The ship enters the dry dock with a small trim by the stern and is floated into position.

The gates are closed and water is pumped out of the dock until the ship touches the blocks
aft. Immediately the ship touches the blocks aft this denotes the start of the critical period (it
is now that the ship will start to experience a loss of stability, hence the term).

1.2. Ship enters dock with a small trim by the stern.

Water is pumped out of the dock until the ship touches
the blocks aft.

Fig. 21.1

As more water is pumped out of the dock the true mean draught will start to reduce as the
ship experiences more and more support at the stern. The upthrust afforded by the blocks
at the stern is termed the 'P force', this continues to increase as the buoyancy force
reduces.

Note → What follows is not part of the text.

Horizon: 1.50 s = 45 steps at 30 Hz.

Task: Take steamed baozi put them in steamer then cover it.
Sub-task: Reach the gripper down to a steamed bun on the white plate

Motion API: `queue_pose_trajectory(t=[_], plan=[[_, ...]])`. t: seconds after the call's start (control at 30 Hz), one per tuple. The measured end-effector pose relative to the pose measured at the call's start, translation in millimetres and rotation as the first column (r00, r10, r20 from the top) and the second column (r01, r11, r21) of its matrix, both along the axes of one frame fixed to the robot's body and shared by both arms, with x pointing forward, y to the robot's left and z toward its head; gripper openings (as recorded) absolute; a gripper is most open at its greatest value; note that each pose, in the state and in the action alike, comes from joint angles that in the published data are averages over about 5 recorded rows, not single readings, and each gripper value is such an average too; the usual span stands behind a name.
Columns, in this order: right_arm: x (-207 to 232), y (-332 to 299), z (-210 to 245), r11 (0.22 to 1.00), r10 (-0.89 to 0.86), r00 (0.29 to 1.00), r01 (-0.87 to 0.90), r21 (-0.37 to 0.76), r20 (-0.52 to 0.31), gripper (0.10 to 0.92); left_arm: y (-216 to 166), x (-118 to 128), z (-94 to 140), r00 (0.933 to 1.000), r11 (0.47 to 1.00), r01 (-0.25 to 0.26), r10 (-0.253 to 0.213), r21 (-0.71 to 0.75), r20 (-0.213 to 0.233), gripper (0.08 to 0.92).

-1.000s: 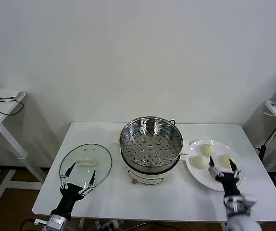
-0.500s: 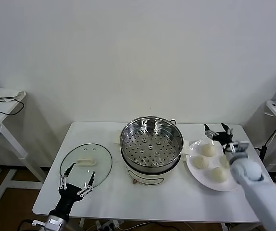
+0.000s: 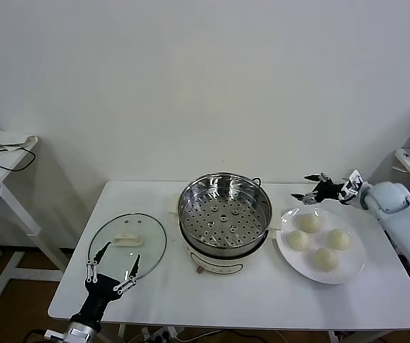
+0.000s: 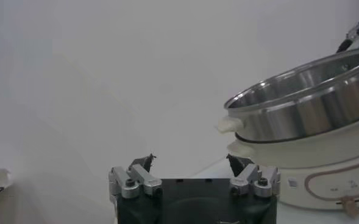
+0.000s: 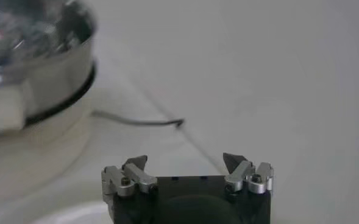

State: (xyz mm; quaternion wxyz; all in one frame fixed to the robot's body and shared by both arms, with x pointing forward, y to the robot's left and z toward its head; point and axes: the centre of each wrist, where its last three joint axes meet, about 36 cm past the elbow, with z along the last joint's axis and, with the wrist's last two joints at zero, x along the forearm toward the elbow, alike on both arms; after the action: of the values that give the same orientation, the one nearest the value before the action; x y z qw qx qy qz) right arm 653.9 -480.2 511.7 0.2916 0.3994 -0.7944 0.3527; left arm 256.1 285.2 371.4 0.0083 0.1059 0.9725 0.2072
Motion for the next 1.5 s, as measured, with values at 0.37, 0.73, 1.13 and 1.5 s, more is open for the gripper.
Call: queue_pose_trajectory(t=[0.37,0.73,1.13,1.5], plan=[[40,25,11,0.933,0.164,0.966,-0.218,-0.286,-0.201,0.823,1,-5,4,0.9999,1.000,-0.014,0.014,-0.002,0.003,0.823],[62,48,-3,0.845,0.218,0.924,-0.340,-0.413,-0.313,0.823,1,-9,3,0.9996,1.000,-0.029,0.029,0.000,-0.002,0.823],[65,59,-26,0.797,0.231,0.901,-0.392,-0.460,-0.368,0.823,0,-10,2,0.9990,0.999,-0.044,0.044,0.004,-0.013,0.823],[64,65,-46,0.792,0.231,0.899,-0.396,-0.466,-0.372,0.823,0,-11,5,0.9987,0.999,-0.050,0.050,0.004,-0.007,0.823]])
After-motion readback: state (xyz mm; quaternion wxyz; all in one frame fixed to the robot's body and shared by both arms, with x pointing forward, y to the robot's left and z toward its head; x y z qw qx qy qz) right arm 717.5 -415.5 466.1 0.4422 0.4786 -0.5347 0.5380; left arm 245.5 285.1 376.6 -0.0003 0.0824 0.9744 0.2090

Throughout the docking process the ship will displace a progressively lessening
volume of water as the true mean draught reduces and the P force increases to provide
more support for the ship (in effect, the P force takes over supporting the ship and the role
of the buoyancy force in supporting the ship reduces). At this stage the aft draught will be
reducing at a greater rate than what the forward draught is increasing, the ship will be
trimming by the head as the overall true mean draught reduces. For reasons discussed
later, the loss of stability will also be increasing as the P force increases.

Eventually the ship will come to rest on the blocks along it's entire length, this critical instant
denotes the end of the critical period, since for a flat bottomed ship the problem of stability
loss is no longer of concern.

CLASS 2/1 STABILITY -SECTION 21 -Dry-docking 254

2.
3.
~
4.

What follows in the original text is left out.